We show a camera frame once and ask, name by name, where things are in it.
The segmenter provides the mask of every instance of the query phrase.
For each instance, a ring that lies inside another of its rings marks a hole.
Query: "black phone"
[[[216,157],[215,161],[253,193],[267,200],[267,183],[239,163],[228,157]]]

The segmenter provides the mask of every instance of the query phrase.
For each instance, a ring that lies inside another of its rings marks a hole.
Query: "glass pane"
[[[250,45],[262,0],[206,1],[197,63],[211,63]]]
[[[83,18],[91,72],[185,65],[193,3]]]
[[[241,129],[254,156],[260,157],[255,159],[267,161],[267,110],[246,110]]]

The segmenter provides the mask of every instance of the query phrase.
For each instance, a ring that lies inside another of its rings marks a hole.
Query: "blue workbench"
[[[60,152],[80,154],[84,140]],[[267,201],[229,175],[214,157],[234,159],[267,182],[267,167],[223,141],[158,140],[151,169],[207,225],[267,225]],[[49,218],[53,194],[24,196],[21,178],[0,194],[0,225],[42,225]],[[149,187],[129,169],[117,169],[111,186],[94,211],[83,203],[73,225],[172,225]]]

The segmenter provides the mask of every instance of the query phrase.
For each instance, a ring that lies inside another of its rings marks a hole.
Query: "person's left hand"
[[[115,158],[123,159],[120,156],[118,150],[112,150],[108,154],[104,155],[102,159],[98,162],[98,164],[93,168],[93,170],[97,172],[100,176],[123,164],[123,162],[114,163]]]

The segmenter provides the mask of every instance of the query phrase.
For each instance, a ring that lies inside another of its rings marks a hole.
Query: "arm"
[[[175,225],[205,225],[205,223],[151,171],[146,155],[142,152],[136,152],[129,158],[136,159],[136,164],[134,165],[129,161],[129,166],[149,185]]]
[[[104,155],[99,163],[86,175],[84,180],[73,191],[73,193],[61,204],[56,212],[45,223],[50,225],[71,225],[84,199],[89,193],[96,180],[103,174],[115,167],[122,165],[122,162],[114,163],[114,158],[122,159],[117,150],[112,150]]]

= Task description =
Exactly as they stand, restate all the lines of the listing.

= Output =
We show a camera frame once and ask, name by name, where things are in it.
The segmenter provides the mask of every instance of the query phrase.
For each instance, a ring that lies inside another of its rings marks a hole.
Query: "black phone"
[[[216,157],[215,161],[253,193],[267,200],[267,183],[239,163],[228,157]]]

The segmenter provides the mask of every instance of the query phrase.
For each instance, a ring that lies inside another of its rings marks a hole.
Query: "glass pane"
[[[250,45],[262,0],[206,1],[197,63],[211,63]]]
[[[83,18],[91,72],[185,65],[193,3]]]
[[[241,129],[254,156],[260,157],[255,159],[267,161],[267,110],[246,110]]]

The segmenter provides the mask of every instance of the query phrase.
For each instance, a ring that lies inside another of its rings marks a hole.
Query: "blue workbench"
[[[60,152],[80,154],[84,140]],[[267,201],[229,175],[214,157],[234,159],[267,182],[267,167],[223,141],[158,140],[151,169],[207,225],[267,225]],[[49,218],[53,194],[24,196],[21,178],[0,194],[0,225],[42,225]],[[149,187],[129,169],[117,169],[111,186],[94,211],[83,203],[73,225],[172,225]]]

The segmenter provides the mask of every instance of the query phrase.
For each instance, a ring that lies inside another of its rings marks a hole.
Query: "person's left hand"
[[[115,158],[123,159],[120,156],[118,150],[112,150],[108,154],[104,155],[102,159],[98,162],[98,164],[93,168],[93,170],[97,172],[100,176],[123,164],[123,162],[114,163]]]

The segmenter provides the mask of every instance of the query phrase.
For each instance, a ring that lies inside another of its rings marks a hole.
Query: "arm"
[[[175,225],[205,225],[205,223],[151,171],[146,155],[142,152],[136,152],[129,158],[136,159],[136,164],[134,165],[129,161],[129,166],[149,185]]]
[[[104,155],[99,163],[86,175],[84,180],[73,191],[73,193],[61,204],[56,212],[45,223],[50,225],[71,225],[84,199],[89,193],[96,180],[103,174],[115,167],[122,165],[122,162],[114,163],[114,158],[122,159],[117,150],[112,150]]]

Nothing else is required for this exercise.